Igualmente, o inexplicável no fenómeno das fake news (que “industrializou” uma prática que se ocultava) é que face à sua motivação política tão descarada a sua implaubilidade concite afinal adesões tão maciças, sem que o crédulo interrogue os efeitos de se institucionalizar a mentira. O militante crê, afasta qualquer crivo de análise: basta-lhe o olhar bovino do candidato, daquele que prescindiu de debates, e tudo devém credível.

É absurdo que no fito de exprimirmos a insatisfação contra um sistema estabelecido aceitemos um conservador autoritário que usa processos desonestos e nem cumpre as regras do jogo, alheando-nos de que ele nos está a avisar que não tem valores e o seu programa viverá da vantagem, do oportunismo e da violência; para ele o passado não é uma inscrição na memória mas narrativa morta, que qualquer alusão revisionista desmancha, reverte e desclassifica.
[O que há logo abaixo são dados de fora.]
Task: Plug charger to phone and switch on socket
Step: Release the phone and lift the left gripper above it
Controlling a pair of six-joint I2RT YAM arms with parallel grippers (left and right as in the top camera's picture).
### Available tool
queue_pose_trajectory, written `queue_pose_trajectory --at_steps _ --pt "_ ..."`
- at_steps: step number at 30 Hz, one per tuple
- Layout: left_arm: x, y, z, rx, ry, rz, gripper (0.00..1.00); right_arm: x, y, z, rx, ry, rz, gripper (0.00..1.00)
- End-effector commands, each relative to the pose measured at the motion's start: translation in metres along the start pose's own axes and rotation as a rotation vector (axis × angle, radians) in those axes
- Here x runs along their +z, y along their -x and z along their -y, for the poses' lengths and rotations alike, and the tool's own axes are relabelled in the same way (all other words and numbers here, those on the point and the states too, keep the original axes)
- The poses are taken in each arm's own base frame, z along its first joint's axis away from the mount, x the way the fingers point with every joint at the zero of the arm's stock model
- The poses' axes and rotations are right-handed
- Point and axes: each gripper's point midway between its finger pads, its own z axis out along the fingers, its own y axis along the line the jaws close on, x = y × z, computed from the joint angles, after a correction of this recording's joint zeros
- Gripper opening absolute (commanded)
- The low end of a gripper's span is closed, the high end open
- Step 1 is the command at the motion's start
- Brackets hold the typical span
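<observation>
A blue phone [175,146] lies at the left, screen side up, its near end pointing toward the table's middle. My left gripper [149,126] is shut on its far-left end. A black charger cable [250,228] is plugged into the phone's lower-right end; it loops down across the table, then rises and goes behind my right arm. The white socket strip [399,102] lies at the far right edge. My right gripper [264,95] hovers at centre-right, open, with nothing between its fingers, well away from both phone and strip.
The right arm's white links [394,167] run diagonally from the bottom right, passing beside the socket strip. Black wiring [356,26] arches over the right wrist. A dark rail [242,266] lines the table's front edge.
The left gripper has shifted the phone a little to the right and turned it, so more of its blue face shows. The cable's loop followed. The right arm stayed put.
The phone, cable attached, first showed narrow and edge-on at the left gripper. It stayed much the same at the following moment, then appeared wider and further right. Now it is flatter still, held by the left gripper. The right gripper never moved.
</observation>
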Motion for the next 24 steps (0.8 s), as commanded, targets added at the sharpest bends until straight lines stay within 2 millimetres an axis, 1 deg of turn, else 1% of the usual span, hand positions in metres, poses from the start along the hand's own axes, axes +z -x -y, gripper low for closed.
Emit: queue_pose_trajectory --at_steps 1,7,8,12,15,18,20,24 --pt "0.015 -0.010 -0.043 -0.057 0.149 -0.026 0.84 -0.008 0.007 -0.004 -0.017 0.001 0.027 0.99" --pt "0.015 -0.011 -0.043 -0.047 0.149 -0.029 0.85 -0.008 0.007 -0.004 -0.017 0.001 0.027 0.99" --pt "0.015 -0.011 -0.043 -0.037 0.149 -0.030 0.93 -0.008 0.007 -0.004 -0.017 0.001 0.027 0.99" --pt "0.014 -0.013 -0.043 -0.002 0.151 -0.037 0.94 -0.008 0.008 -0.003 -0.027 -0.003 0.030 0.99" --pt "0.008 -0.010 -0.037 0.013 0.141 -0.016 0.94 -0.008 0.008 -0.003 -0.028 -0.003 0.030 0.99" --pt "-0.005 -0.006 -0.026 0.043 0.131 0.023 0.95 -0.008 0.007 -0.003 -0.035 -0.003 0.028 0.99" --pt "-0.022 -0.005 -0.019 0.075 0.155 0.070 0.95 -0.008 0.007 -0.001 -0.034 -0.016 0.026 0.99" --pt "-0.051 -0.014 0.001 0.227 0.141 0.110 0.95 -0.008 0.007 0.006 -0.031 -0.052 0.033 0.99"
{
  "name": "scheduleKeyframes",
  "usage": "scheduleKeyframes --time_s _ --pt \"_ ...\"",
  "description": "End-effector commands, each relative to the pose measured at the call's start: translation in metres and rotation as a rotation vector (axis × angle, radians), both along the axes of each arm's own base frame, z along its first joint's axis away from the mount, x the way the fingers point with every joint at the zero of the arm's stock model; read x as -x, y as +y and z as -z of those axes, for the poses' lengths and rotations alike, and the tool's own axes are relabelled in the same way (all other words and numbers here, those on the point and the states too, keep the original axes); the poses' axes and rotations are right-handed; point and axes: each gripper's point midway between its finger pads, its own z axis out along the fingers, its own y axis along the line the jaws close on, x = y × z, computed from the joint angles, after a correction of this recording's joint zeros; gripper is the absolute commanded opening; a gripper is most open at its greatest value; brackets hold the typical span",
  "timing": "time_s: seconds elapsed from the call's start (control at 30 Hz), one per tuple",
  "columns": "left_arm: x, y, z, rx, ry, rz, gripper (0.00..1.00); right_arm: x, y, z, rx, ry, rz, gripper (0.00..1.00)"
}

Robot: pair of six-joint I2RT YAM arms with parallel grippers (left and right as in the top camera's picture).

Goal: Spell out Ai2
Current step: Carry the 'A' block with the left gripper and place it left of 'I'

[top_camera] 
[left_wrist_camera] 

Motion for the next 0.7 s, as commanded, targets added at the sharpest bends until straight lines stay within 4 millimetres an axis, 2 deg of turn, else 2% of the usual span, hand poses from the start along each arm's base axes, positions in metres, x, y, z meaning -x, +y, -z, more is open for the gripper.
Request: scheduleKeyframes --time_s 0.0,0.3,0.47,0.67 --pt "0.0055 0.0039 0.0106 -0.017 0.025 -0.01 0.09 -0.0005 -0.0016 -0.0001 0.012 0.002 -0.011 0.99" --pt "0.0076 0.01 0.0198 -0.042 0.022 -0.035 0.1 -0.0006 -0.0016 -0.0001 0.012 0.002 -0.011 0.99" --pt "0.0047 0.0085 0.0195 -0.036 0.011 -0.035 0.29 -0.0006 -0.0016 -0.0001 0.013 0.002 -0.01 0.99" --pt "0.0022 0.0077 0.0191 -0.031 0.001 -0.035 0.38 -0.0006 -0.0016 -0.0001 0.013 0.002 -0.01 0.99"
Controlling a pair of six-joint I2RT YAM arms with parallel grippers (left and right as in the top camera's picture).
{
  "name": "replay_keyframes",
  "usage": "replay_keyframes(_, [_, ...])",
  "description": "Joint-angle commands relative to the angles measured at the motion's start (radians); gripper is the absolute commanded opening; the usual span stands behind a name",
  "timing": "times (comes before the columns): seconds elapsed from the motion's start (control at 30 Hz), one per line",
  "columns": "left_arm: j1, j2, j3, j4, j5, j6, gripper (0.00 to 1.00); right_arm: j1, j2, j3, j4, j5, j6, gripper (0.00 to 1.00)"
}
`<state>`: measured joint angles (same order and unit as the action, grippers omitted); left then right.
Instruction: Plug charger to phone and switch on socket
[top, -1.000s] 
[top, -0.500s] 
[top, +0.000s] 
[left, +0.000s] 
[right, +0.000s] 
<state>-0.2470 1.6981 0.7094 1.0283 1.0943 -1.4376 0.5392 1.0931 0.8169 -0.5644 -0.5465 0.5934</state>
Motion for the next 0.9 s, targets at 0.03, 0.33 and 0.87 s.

As pessoas sérias da direita democrática não separam o trigo do joio? O ensaísta Bruno Carvalho, professor de Harvard, mete o dedo na ferida: «O facto de o eleitorado mais de direita optar por um radical, ao invés de outros candidatos da direita mais comprometidos com a democracia, indica uma necessidade urgente de autocrítica entre elites conservadoras e liberais».

A confirmar-se a eleição de Bolsonaro a hecatombe não é só para a esquerda, a direita democrática fica sem legitimidade ou recuo moral.

Reagia Bolsonaro às acusações sobre a Caixa 2: embora reconheça a ilegalidade do acto, no fundo é uma vítima da liberdade das pessoas que se organizam para divulgar mensagens em massa em seu benefício, sejam militantes ou empresários… pelo que é inocente. Há alguma coisa de que este homem se sinta responsável?

É uma resposta tão cínica e destituída do factor humano como a reacção de Trump à queda das Twin Towers: «A Trump Tower voltou a ser a mais alta!»

Por que é que se fica cego a estas evidências, achando que são apenas minudências de um orador desastrado, um mal menor? Porque na generalidade as pessoas vêm preferindo a trivialização da comunicação ao conhecimento, que exige outro comprometimento e a manutenção duma esfera pública: ou seja, de critérios fora de nós.

Há décadas que Bauman preveniu que a paulatina primazia que se dá à segurança sobre a liberdade pode resultar na paranoia que anseia por liquidar o exterior, o espaço público. Que São Braco, Deus dos espargos, nos acuda!